Looking at the data below, how many lines include the word "left"? Respond with the number only.
==*==
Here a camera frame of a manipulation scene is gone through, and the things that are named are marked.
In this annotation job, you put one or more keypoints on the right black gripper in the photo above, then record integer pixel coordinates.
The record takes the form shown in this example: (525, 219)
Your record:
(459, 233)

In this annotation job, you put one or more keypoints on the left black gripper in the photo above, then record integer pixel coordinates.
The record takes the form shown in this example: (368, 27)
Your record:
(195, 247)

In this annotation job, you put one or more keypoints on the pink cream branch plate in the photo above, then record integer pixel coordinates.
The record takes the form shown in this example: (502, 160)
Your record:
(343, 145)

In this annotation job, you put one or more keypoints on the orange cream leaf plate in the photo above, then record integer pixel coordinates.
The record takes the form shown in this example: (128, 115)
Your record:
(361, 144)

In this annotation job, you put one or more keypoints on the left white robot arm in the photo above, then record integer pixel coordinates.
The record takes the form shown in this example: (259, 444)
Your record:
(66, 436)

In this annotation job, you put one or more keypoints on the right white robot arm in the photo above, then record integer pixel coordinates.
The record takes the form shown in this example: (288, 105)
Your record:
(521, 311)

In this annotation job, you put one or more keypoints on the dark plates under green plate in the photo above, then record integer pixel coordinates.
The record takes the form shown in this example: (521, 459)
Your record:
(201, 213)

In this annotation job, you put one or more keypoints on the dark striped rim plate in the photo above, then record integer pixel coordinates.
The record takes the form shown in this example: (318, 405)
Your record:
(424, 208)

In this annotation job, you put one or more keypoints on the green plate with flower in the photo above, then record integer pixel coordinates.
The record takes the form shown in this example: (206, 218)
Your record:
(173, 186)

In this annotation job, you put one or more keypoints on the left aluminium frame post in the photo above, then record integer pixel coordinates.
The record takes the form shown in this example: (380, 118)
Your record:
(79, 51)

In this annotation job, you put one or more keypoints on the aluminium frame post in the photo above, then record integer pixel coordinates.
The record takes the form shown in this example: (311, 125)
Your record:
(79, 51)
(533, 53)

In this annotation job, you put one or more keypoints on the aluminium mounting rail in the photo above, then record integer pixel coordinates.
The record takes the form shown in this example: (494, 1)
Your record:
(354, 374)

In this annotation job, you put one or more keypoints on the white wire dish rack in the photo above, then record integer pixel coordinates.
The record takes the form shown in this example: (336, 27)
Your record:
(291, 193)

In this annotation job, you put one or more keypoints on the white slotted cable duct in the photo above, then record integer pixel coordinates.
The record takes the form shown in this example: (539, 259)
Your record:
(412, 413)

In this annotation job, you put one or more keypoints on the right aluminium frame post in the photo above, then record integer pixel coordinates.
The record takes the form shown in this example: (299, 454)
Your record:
==*==
RESULT FOR THIS TASK: 3